**WHAT TO DO**
If a line in the data below contains "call", copy it.

**MATERIAL FOR THIS EXERCISE**
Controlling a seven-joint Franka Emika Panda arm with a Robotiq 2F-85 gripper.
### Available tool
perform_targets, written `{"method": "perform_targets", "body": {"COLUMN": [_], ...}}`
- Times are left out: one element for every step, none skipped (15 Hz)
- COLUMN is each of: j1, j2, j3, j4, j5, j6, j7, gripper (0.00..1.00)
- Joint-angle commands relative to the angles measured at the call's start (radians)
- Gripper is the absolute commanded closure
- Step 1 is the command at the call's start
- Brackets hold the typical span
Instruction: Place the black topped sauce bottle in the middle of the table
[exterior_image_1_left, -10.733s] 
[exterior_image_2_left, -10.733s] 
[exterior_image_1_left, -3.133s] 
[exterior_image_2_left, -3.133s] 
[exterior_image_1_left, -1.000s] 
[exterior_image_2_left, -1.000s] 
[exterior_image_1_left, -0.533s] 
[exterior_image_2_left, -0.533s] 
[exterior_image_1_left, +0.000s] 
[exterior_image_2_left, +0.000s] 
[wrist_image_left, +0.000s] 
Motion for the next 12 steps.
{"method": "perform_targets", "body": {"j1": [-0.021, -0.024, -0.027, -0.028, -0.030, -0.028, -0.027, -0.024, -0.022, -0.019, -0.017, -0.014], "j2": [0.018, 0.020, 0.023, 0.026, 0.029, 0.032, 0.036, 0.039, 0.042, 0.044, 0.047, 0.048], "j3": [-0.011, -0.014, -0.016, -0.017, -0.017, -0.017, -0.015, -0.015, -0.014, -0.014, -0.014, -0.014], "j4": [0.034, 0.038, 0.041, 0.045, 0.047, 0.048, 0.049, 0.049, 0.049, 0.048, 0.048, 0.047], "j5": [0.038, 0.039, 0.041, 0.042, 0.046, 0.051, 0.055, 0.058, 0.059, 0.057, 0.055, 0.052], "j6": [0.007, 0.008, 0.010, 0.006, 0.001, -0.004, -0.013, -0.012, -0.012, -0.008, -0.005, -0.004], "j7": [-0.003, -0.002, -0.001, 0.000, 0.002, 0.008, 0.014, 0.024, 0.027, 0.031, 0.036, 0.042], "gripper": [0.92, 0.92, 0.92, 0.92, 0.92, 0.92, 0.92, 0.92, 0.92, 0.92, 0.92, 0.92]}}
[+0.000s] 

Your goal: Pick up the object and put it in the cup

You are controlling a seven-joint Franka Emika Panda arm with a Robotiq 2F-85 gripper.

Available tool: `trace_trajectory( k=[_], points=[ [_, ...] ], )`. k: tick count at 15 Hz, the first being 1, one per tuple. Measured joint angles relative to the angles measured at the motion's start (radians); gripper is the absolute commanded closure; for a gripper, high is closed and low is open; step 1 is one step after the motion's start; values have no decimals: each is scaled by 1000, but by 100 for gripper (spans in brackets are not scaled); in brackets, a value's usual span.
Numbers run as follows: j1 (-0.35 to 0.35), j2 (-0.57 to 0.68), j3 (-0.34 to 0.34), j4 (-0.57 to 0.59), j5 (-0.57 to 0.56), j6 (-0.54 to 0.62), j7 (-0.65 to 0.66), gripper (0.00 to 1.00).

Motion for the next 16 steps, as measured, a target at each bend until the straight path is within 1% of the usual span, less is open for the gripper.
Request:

**EXERCISE OUTPUT**
- Joint-angle commands relative to the angles measured at the call's start (radians)
- Step 1 is the command at the call's start

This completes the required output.